(Saved data entries)
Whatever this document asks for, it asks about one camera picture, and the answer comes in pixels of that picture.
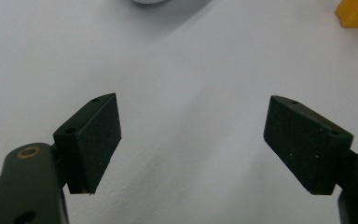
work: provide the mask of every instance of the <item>white object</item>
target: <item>white object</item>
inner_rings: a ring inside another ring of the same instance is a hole
[[[163,2],[164,0],[133,0],[133,1],[142,4],[155,4],[155,3]]]

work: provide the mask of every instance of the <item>screw hole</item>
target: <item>screw hole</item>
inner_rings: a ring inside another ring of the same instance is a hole
[[[70,129],[67,129],[65,132],[66,133],[74,133],[76,131],[76,128],[70,128]]]
[[[40,147],[23,148],[19,153],[17,153],[17,157],[20,159],[28,159],[35,156],[37,153],[39,153],[39,151]]]
[[[16,218],[14,224],[28,224],[31,223],[36,217],[35,212],[25,212]]]

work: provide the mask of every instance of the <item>white table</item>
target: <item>white table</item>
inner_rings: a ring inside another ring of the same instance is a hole
[[[6,154],[116,92],[123,139],[71,223],[338,224],[263,140],[269,97],[355,135],[358,29],[338,0],[0,0],[0,172]]]

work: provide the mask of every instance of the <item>white surface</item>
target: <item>white surface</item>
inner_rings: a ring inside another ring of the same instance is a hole
[[[355,135],[358,29],[338,0],[0,0],[0,171],[53,143],[88,100],[116,92],[123,139],[71,223],[338,224],[264,143],[269,97]]]
[[[160,3],[162,1],[165,1],[165,0],[133,0],[137,3],[142,3],[142,4],[156,4],[156,3]]]

- Your task: Where the word "target" occurs in a line of the entries above, count that line, and reply with the total only.

- Exercise output: 4